> [Your goal]
Because the copy must hold no pictures, return the data below with all of its words intact.

> [Dataset extract]
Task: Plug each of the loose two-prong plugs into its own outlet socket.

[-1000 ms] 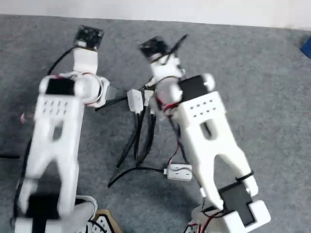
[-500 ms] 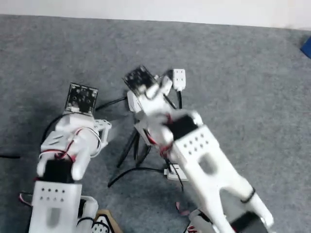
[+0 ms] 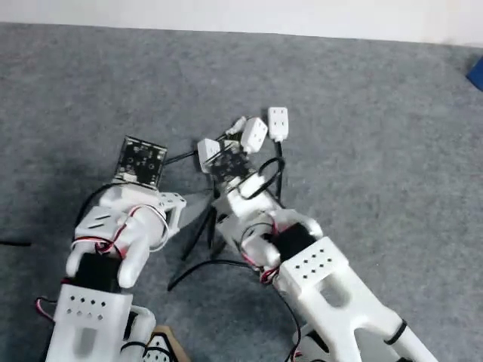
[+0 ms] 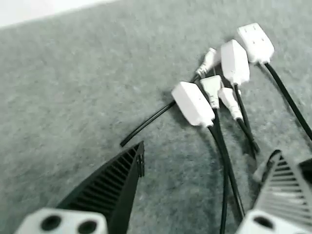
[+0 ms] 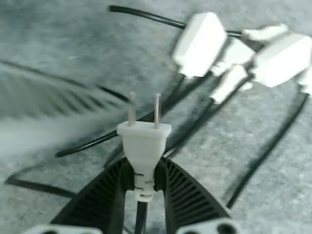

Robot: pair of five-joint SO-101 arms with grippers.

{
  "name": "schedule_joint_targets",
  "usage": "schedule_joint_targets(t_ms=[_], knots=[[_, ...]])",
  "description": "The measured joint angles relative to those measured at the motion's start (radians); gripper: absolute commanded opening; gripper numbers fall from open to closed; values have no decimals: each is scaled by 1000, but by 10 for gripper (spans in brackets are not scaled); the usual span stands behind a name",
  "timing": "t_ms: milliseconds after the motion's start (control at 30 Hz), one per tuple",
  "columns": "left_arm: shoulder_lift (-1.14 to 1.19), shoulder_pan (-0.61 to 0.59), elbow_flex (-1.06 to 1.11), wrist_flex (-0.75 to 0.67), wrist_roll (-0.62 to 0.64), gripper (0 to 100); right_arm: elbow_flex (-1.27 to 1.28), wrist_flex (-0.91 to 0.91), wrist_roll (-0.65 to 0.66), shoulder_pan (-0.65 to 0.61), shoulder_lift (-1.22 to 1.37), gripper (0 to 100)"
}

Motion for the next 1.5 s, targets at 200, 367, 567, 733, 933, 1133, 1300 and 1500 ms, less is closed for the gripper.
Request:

> [Solution to the exercise]
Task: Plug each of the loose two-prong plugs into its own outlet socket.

[-1000 ms] 
[-500 ms] 
[+0 ms] 
[+0 ms] 
[+0 ms] 

Robot: pair of five-joint SO-101 arms with grippers.

{
  "name": "schedule_joint_targets",
  "usage": "schedule_joint_targets(t_ms=[_], knots=[[_, ...]])",
  "description": "The measured joint angles relative to those measured at the motion's start (radians); gripper: absolute commanded opening; gripper numbers fall from open to closed; values have no decimals: each is scaled by 1000, but by 10 for gripper (spans in brackets are not scaled); the usual span stands behind a name",
  "timing": "t_ms: milliseconds after the motion's start (control at 30 Hz), one per tuple",
  "columns": "left_arm: shoulder_lift (-1.14 to 1.19), shoulder_pan (-0.61 to 0.59), elbow_flex (-1.06 to 1.11), wrist_flex (-0.75 to 0.67), wrist_roll (-0.62 to 0.64), gripper (0 to 100); right_arm: elbow_flex (-1.27 to 1.28), wrist_flex (-0.91 to 0.91), wrist_roll (-0.65 to 0.66), shoulder_pan (-0.65 to 0.61), shoulder_lift (-1.22 to 1.37), gripper (0 to 100)"
}

Motion for the next 1.5 s, targets at 200, 367, 567, 733, 933, 1133, 1300 and 1500 ms, less is closed for the gripper.
Request:

That concludes the answer to this exercise.